Presently, offshore fields can be developed following two possible conventional routes. Either they can be ‘stand-alones’, when the hydrocarbons are separated into gases and liquids and exported separately, or ‘satellites’ using only the reservoir energy to transfer the unstabilized well fluids to the terminal. The firs; option allows the wellhead back-pressure to be minimized and is not limited in transfer distance, but it faces the expense of an investment in full process facilities, hydrocarbon transfer station, and a large offshore support structure to locate these facilities The second option is attractive because of minimized capital and operating expenditure, but in many cases will be penalized by a reduced production rate owing to back-pressures on the wellheads, especially for long flowlines.

This latter route may be enhanced in the form of a multiphase boosted satellite, which means that the unstabilized well fluids are boosted in pressure, thereby cumulating the advantages of the two above-described conventional options by featuring cost-effectiveness, maximized production and enhanced safety. The SMUBS project (Shell Multiphase Underwater Booster Station) was started with this objective in mind and this contribution reports on the progress of this development effort aiming at bringing multiphase boosting technology to the required level of maturity to be considered for subsea field development.

Other approaches, like subsea separation, can also be considered, this implying that the field is not developed as a satellite but instead as a ‘standalone’ These are not addressed in this paper.


Basically, three discrete approaches can be considered to transfer unstabilized well fluids (Fig. 1). Two would consist of locating equipment in the well itself. (Fig. 1 is available in full paper)

  • The downhole pump, single phase or multiphase: an efficient technology for which reliability expectations are often low. Furthermore, equipment redundancy is not normally feasible

  • Gas lifting, a well established technology but inefficient for export over long distances.

Both these options have the advantage of concurrently providing vertical lift in the tubing and horizontal transfer in the flowline. The drawback, however, is that their maintenance has to be done through costly well re-entry.

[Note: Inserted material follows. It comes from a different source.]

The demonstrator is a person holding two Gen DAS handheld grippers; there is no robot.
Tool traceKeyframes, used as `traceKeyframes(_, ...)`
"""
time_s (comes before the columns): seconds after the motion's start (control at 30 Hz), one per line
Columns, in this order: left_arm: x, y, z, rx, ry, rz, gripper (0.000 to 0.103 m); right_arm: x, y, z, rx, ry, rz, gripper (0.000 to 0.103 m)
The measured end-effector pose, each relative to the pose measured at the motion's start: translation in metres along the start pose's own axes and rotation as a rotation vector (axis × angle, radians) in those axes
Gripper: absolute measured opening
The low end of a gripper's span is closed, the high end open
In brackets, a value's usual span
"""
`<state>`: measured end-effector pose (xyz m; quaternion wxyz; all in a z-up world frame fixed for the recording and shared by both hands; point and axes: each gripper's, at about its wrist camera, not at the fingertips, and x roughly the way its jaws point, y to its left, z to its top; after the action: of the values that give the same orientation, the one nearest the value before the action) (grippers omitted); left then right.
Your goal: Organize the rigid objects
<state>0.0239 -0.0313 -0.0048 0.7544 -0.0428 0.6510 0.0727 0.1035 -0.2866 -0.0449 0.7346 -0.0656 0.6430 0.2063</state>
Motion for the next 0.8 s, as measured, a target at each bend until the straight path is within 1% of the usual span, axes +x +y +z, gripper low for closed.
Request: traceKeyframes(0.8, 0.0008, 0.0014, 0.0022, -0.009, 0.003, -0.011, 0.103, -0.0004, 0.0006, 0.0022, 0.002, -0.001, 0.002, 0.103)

The third approach would be to use a surface multiphase pump located at any point between the Christmas tree and the terminal facilities. It features the advantage of being maintainable directly without well re-entry, which is attractive from both the cost-effectiveness and the safety aspects. It may also be installed retroactively on existing fields at minimal costs, typically to enhance the recovery performance of satellites Moreover, the reliability of a pumping station can be enhanced by straightforward provision of equipment redundancy. The main limitation of surface multiphase pumping is the requirement for the well fluids to reach the pump inlet. However, it has to be noted that gas lift can be used concurrently with multiphase pumping.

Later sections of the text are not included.